For some reason the atmosphere between them felt strained again as they made their way out to the car.
It was long, clear May evening, windless for once, and the sea gleamed like a sheet of copper. The hills in the distance were a smudgy violet beneath a sky washed with the gold of a slowly setting sun. Mallory stopped with one hand on the car door, caught by the luminous light, noticing the setting as if for the first time.
‘It’s beautiful,’ she said, sounding almost puzzled.
Torr was momentarily forgotten as she gazed at the scene. She had never thought of this landscape as beautiful before. It had always seemed so barren, so intimidating in its savage grandeur, a mighty battlefield between the scarred mountains and the ceaseless wind and sea. But now all was still and a magical hush lay over it, and she could see at last how you might come to love it.
If you were going to stay more than a year.
‘Yes,’ Torr agreed, but when she turned her head he wasn’t looking at the sea or the hills beyond.

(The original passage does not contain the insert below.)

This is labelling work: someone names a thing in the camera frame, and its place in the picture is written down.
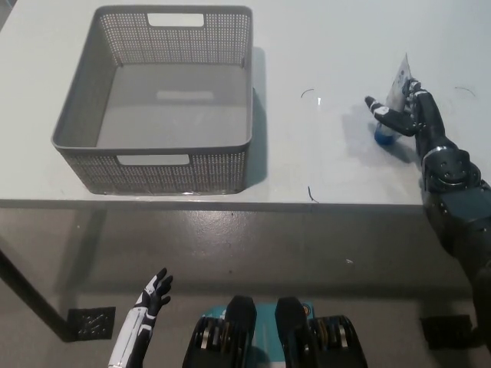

He was looking at her as she stood with her face lifted to the setting sun.
‘You are too,’ he said gruffly, opening his door so that his words were almost lost. ‘I should have said before.’
Mallory’s heart clenched like a fist in her chest. ‘Thank you,’ she said after a moment, which seemed like a better option than, Why don’t you kiss me if you think I’m beautiful? A more sensible option, anyway.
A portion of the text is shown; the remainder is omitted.